The funding will support the development of a new Water in Society undergraduate course, an interdisciplinary course drawing from the fields of science, technology, engineering and mathematics (STEM) education, hydrological sciences, and social and decision sciences.
“This course will be an introduction to hydrology but will also foster the teaching of science through big issues, such as water for agriculture,” said Cory Forbes, associate professor and science literacy coordinator at UNL and project leader of the grant.
Forbes is working on integrating this course into general education curriculum for students across all UNL campuses. It will be a required course as part of the new food, energy and water in society minor offered through the UNL College of Agricultural Sciences and Natural Resources. The minor is designed to prepare all students, regardless of major, to make informed decisions regarding current and emerging food, energy and water issues, and the interrelatedness of agriculture, natural resources and society.

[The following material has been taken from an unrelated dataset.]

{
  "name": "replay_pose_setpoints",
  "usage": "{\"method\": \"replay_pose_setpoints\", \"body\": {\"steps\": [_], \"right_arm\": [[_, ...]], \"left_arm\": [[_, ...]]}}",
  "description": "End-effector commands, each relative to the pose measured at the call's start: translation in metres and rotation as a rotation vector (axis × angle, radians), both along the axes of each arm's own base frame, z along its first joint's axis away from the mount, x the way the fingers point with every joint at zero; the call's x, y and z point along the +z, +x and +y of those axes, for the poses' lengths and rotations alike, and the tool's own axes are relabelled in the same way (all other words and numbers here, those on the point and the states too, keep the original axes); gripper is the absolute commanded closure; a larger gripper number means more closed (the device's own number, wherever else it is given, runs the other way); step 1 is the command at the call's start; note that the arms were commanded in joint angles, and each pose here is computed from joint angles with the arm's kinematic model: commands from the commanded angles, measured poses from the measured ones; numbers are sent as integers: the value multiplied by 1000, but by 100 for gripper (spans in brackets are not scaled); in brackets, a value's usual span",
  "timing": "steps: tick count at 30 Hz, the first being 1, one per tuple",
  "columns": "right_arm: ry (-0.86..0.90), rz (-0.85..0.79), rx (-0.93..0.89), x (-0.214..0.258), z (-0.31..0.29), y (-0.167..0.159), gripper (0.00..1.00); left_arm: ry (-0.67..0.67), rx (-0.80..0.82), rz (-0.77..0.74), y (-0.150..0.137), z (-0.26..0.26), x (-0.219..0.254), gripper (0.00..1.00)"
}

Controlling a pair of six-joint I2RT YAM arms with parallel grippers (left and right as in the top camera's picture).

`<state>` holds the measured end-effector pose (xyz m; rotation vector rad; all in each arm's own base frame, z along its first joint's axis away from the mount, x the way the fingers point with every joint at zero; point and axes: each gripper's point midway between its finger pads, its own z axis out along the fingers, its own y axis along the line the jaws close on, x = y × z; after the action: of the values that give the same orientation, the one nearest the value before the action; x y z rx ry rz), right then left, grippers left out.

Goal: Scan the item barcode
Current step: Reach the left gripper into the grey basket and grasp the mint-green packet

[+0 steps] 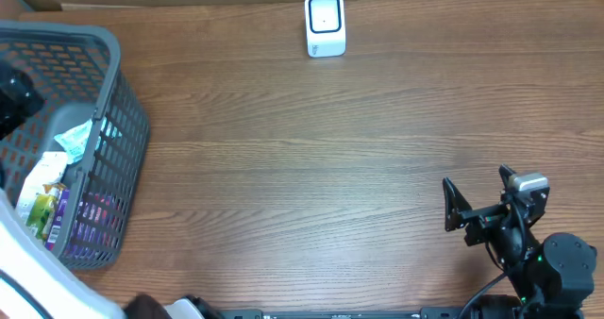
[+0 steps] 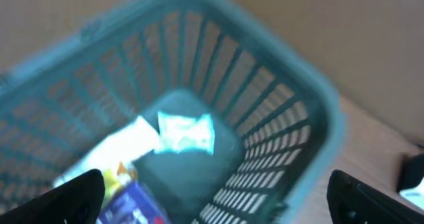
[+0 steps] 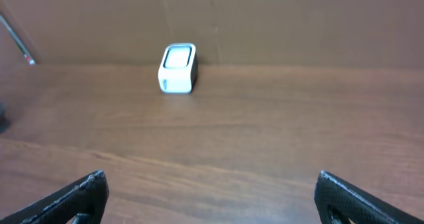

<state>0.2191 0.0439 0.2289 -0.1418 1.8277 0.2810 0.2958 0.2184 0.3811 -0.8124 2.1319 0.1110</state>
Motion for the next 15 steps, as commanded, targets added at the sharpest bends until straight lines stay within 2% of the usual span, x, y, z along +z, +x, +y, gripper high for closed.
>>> {"method": "replay_pose_setpoints", "body": {"steps": [1, 12, 15], "right_arm": [[-2, 8, -11, 3, -2, -2, 0], [0, 93, -11, -16, -2, -9, 0], [0, 106, -11, -19, -2, -10, 0]], "left_arm": [[-123, 16, 39, 9, 15, -30, 0], [-217, 25, 143, 49, 56, -103, 0], [-227, 25, 153, 61, 66, -120, 4]]}}
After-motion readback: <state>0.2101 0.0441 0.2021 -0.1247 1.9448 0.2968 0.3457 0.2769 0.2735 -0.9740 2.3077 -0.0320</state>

The new course also aligns with the mission of the UNL Institute of Agriculture and Natural Resources Science Literacy Initiative, which was formed to foster a scientifically literate society capable of making effective decisions grounded in STEM-informed analysis of complex, real-world challenges associated with food, fuel, water, landscape and people issues.
In addition to Forbes, Nicholas Brozovic, director of policy for the Robert B. Daugherty Water for Food Global Institute, and Trenton Franz, assistant professor in the UNL School of Natural Resources, are working on the project.
Water in Society will be offered in spring 2017.